Журнал «Логос» №2/2025 - страница 7
Если итоговый консенсус древних противопоставляет Менандра и других признанных мастеров новой комедии, нет ли чего-то общего у этой группы? Есть: все они – Филемон, Дифил, Аполлодор – не были, в отличие от Менандра, афинскими гражданами[15]. Вместе с тем едва ли не все, кто прославился в жанре новой комедии, приезжали в Афины, жили в Афинах, ставили свои комедии в Афинах, проникались особой атмосферой этого города, его укладом и особыми традициями, осознанными еще в V столетии:
В нашем государстве мы живем свободно и в повседневной жизни избегаем взаимных подозрений: мы не питаем неприязни к соседу, если он в своем поведении следует личным склонностям, —
говорит у Фукидида Перикл в речи, произнесенной зимой 431/430 года (II, 37; пер. Г. А. Стратановского), а его Никий летом 413 года призывает сограждан помнить о родине,
… которая наслаждается величайшею свободою, где каждому дана неограниченная возможность жить по своей воле (VII, 69; пер. Ф. Г. Мищенко, С. А. Жебелева)[16].
Когда в мире, подпавшем под власть эллинистических монархов, а затем римлян, распри городов-государств потеряли свое значение, а былые обиды и опасения стерлись и испарились, в греческом мире оценили, чем были Афины. Дельфийский декрет, датируемый 125 годом до н. э., воздает афинянам хвалу за то, что они «привели человечество от жизни диких животных к мягкости нравов»[17].
В новой аттической комедии человечность, идущая от политического сообщества, устроенного на принципах равноправия, свободы и всеобщего участия, соединялась с человечностью, имманентной жанру: действие, которое строится так, что в нем нет кровопролития, и где в итоге мы должны порадоваться удаче и благополучию героев, просто не может быть лишено хотя бы налета гуманности[18]. И если у Менандра тот гуманный тип человеческих отношений, который представляет и к которому сознательно приглашает его творчество, являет собой и глубоко укорененное мироощущение, и основательно продуманную позицию, тогда как у его товарищей по жанру все это, вероятно, было более поверхностным, они все же объединены общей тенденцией.
Такое историко-литературное явление, как влияние новой аттической комедии через посредство латинской на европейскую, давно и превосходно осознанно. К этому следует прибавить теперь историко-гуманитарное значение новой комедии, и особенно Менандра.

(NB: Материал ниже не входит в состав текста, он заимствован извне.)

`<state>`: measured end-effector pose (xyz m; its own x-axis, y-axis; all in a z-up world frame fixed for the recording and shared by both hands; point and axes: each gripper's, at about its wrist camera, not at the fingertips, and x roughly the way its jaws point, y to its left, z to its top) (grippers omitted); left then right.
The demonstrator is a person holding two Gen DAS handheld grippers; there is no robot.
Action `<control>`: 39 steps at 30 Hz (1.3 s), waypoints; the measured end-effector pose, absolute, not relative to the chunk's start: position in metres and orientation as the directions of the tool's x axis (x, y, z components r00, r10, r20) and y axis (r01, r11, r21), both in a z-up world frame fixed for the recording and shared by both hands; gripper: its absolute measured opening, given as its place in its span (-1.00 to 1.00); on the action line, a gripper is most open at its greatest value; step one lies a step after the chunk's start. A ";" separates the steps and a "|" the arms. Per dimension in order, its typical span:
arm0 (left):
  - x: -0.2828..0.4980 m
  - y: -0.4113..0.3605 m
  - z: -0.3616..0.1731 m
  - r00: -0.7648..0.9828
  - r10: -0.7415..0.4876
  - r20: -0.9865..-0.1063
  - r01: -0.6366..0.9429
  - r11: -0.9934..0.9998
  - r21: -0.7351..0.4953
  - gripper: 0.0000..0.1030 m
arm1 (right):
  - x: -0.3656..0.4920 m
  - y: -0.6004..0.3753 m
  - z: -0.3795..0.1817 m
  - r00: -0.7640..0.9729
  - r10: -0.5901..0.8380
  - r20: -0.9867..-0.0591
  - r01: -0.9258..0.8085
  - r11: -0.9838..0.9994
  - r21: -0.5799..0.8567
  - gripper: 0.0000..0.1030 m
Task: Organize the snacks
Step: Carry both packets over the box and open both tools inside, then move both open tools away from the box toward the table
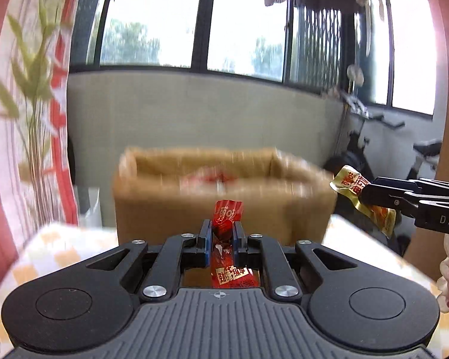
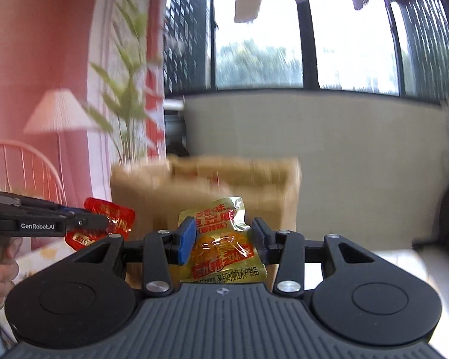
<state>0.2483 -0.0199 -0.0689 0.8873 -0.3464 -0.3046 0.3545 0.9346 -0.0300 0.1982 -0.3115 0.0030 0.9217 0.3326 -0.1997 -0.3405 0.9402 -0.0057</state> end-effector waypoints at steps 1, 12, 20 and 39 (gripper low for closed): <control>0.255 -0.021 -0.059 0.891 -0.350 -0.291 0.358 0.933 -0.027 -0.73 | 0.205 -0.310 0.011 0.923 0.338 -0.186 -0.346 0.938 -0.012 -0.15; 0.373 -0.068 -0.024 0.890 -0.299 -0.343 0.316 0.949 -0.008 -0.72 | 0.346 -0.290 0.015 0.908 0.281 -0.311 -0.305 0.952 -0.031 -0.14; 0.391 -0.068 -0.040 0.884 -0.235 -0.404 0.246 0.969 -0.027 0.35 | 0.353 -0.301 0.007 0.890 0.266 -0.369 -0.288 0.958 -0.003 0.33; 0.291 -0.111 -0.040 0.916 -0.234 -0.327 0.240 0.970 -0.020 0.60 | 0.257 -0.345 0.002 0.881 0.310 -0.356 -0.354 0.933 -0.064 0.36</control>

То, что однажды возникло в Афинах, – театр – в эллинистическую и римскую эпоху получило колоссальное распространение. Археология и наши глаза тому порукой. Помимо Греции, Турции и Италии, руины античных театров можно видеть на Кипре, в Албании, Болгарии, Хорватии, Австрии, Израиле, Иордании, Сирии, Египте, Тунисе, Алжире, Франции, Испании, Швейцарии; их отчетливые следы обнаружены в Англии, Португалии, Бельгии, Люксембурге, Германии, а также в северо-восточном Афганистане. Там, где нет материальных следов, есть исторические, литературные, языковые и прочие. Весть о разгроме римского войска и гибели Красса застала парфянского царя смотрящим «Вакханок» Еврипида. Индийская классическая драма типичным образом делилась на пять актов – деление, настойчиво рекомендуемое в «Поэтическом искусстве» Горация и присутствующее уже в «Брюзге» Менандра. Среди традиционного реквизита в индийском театре был занавес, именуемый греческим («яваника»). Тут даже не приходится удивляться. Во II–I веках до н. э. северо-запад Индии находился под властью греческих царей, а юг страны и в это, и в более позднее время поддерживал тесные торговые контакты с эллинистическим миром. Греческое влияние на индийское искусство определенной эпохи и на индийскую астрономию бесспорно.